[Albrecht] Establishment of a novel approach to trace Lake Tanganyika's gastropod faunal evolution
German Title: Etablierung eines neuen Ansatzes zur Aufdeckung der Evolution der Gastropodenfauna im Tanganyika-See
Current Status: approved
Main Applicant:Dr. Christian Albrecht
Conveyor Duration: 24
ICDP corings have opened a new era of exploration of lake histories and have also increased their focus on biological evolution. Lake Tanganyika (LT) is Africa’s oldest and deepest lake and well known to be a globalhotspot of freshwater biodiversity. LT has faced a series of marked shifts in the ecological conditions including lake-level fluctuations at different magnitudes, separation and re-joining of sub-basins, opening and closing of the basin, and varying connections to major rivers systems. The thalassoid (marine-like) gastropods of LT represent the most outstanding example of any freshwater gastropod radiation in terms of morphospace and size occupation of the shells. Remarkable, the origin of the superflock has been intensively debated but remains unclear to date. An exciting new approach for species delimitation is proteomic fingerprinting, which uses the discriminative power of specific mass profiles of peptides and small proteins generated with Matrix-Assisted Laser Desorption/Ionization
Time-Of-Flight Mass Spectrometry (MALDI-TOF MS). Another novel approach – shell palaeoproteomics – holds significant potential for a new proxy system for reconstructing palaeofaunas of a lake. It extents the proteomic fingerprinting approach to non-living material, here proteins embedded in crystalline structure of mollusc shells (so-called intracrystalline proteins). By developing a protein library based on both recent and fossil shells of all gastropod (and bivalve) species of a particular region or ecosystem, palaeocommunities could be reconstructed even with reworked and largely destroyed fossil material. These conditions are often met in lake sediments and particular in those of ancient lakes such as Lake Tanganyika.
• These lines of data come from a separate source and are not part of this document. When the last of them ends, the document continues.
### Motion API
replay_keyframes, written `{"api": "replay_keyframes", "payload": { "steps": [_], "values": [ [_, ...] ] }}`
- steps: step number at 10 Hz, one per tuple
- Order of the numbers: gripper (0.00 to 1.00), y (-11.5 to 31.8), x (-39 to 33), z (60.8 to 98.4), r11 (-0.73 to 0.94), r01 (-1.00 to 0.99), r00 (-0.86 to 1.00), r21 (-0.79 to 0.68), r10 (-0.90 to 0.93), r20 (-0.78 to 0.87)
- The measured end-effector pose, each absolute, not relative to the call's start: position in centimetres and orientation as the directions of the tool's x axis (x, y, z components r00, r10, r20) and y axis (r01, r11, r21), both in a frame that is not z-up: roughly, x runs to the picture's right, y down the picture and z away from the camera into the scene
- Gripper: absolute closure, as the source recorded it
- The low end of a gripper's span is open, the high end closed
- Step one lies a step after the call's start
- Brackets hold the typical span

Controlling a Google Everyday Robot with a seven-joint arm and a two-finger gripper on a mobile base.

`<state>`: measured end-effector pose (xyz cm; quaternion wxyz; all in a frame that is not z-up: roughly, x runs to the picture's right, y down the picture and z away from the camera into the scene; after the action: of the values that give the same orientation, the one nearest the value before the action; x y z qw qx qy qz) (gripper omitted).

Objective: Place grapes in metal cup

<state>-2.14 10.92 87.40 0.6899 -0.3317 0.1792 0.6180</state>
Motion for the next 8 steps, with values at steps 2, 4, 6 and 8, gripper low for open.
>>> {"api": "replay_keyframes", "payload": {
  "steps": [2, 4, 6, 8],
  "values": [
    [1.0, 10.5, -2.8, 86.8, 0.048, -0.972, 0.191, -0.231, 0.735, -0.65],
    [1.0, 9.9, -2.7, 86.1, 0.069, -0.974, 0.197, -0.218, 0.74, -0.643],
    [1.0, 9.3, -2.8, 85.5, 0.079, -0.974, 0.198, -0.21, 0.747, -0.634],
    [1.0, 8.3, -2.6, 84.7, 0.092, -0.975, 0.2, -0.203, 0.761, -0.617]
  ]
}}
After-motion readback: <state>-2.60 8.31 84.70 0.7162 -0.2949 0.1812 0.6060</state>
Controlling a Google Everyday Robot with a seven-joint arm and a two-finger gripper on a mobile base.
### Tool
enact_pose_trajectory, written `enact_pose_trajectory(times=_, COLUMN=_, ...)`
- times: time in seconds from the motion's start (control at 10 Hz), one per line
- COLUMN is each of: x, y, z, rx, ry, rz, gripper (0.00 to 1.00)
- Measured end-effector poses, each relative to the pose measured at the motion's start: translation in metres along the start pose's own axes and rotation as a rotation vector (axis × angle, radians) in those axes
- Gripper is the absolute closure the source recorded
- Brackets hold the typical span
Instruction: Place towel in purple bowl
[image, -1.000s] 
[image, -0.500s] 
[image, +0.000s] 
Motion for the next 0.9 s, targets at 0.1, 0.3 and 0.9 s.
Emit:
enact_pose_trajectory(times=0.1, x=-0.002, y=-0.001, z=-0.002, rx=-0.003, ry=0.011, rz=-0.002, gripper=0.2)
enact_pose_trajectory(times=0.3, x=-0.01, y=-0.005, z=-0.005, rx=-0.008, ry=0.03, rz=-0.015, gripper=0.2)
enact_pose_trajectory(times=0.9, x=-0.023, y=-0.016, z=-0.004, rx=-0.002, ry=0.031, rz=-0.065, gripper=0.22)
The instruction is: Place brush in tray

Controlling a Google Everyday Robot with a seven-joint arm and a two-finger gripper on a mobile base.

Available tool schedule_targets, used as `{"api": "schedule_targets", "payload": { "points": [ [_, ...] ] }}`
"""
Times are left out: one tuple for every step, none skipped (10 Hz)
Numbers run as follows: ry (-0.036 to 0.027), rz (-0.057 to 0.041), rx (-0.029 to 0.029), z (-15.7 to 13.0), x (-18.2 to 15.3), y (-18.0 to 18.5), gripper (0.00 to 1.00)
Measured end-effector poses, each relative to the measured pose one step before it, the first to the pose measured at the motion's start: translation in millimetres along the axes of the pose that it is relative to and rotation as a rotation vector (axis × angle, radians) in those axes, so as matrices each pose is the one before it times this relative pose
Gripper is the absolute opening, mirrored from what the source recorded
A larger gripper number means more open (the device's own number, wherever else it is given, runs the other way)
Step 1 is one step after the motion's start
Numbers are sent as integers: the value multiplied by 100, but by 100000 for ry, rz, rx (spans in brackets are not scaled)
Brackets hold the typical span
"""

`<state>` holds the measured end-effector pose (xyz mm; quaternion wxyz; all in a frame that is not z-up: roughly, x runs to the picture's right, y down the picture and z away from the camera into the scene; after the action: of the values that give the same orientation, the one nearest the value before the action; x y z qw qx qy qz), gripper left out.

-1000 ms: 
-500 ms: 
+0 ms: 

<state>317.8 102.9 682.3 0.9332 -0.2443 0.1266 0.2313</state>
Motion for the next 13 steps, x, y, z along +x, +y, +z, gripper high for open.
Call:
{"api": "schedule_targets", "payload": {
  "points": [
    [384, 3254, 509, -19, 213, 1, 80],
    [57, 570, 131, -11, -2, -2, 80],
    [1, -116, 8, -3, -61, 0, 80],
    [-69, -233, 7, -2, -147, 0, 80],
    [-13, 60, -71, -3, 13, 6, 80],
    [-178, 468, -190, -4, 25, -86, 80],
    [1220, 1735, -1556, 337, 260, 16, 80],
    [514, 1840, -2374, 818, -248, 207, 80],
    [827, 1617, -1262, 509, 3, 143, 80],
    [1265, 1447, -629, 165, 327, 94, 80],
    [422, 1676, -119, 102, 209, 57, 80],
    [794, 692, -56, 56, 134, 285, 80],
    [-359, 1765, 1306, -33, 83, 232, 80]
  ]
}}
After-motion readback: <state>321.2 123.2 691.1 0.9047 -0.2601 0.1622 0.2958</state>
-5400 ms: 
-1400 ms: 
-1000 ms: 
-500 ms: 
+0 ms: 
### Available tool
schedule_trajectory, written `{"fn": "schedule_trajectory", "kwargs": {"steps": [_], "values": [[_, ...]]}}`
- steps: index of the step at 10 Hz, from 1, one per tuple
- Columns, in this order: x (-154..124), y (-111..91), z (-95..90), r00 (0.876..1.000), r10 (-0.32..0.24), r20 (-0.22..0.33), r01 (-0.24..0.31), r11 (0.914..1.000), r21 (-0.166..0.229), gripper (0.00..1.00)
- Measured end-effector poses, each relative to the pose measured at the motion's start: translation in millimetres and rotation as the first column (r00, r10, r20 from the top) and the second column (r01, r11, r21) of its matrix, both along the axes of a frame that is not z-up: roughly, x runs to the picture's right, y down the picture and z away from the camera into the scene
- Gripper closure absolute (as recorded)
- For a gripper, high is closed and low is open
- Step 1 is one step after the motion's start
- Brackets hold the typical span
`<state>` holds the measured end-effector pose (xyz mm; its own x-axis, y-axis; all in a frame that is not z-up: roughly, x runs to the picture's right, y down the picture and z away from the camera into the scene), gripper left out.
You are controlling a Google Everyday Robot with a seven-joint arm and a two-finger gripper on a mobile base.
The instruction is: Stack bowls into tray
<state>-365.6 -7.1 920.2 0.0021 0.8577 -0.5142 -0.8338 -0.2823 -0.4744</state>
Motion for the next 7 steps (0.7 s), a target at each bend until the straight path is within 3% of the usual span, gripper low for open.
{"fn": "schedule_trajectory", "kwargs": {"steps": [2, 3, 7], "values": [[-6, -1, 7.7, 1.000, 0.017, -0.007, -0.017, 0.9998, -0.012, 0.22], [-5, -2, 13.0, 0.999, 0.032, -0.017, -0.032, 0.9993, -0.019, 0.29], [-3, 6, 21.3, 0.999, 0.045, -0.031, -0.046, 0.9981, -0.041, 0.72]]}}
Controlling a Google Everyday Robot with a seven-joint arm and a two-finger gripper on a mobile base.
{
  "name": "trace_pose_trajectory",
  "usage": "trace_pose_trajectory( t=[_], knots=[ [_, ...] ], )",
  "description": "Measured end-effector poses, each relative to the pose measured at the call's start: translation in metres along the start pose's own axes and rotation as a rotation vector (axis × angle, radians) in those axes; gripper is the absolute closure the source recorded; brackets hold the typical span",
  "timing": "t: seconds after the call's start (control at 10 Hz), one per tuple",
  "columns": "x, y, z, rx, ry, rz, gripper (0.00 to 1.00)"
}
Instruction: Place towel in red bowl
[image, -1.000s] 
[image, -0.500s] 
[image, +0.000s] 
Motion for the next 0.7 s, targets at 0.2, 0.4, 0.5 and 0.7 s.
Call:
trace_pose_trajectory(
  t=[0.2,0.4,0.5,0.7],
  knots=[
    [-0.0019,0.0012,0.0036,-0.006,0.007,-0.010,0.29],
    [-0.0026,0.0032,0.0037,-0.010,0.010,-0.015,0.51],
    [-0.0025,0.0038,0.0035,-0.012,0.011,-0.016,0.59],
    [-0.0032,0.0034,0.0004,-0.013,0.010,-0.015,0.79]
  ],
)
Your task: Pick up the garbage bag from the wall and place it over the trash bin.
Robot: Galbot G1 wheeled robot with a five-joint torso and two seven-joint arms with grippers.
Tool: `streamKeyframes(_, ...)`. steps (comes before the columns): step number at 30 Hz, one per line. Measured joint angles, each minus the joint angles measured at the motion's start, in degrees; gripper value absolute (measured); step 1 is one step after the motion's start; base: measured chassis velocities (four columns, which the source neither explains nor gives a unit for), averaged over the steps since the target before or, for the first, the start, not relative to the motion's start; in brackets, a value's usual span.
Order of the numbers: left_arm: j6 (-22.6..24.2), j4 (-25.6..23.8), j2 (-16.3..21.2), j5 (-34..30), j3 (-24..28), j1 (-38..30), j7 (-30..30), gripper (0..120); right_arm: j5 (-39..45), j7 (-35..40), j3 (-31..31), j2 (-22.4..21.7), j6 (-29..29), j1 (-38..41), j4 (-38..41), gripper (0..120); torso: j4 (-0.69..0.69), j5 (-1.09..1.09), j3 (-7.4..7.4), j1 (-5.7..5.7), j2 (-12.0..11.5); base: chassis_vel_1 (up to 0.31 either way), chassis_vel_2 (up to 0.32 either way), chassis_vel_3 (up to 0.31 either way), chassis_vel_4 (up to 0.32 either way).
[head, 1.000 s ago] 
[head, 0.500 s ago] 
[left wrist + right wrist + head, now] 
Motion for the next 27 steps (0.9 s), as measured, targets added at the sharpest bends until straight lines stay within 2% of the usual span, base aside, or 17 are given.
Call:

The main goal of this proposal is to understand how the extraordinary biodiversity and endemicity in LT evolved by developing a new integrated analytical approach employing proteomic fingerprinting, shell palaeoproteomics, DNA barcoding and biodiversity modelling to trace species diversification and (meta-)community evolution. Based on general questions that are relevant for the overall scientific deep-drilling goal - Identifying drivers of endemic biodiversity through deep time - the following specific objectives will be targeted during this study: (1) Establishment of the proteomic fingerprinting and shell palaeoproteomics approach, (2) Identification and characterization of recent and fossil gastropod assemblages to spatially trace community gradients and turnover, and (3) Testing Pleistocene faunal affinities and limnological connections of LT to connected rivers and lakes Kivu and Rukwa.Due to the lack of well-preserved fossils in many lake sediments, the approach of using intracrystalline proteomic data from shell remnants and a library from recent taxa to model major evolutionary events in the past will be of great interest for geologists and palaeontologists.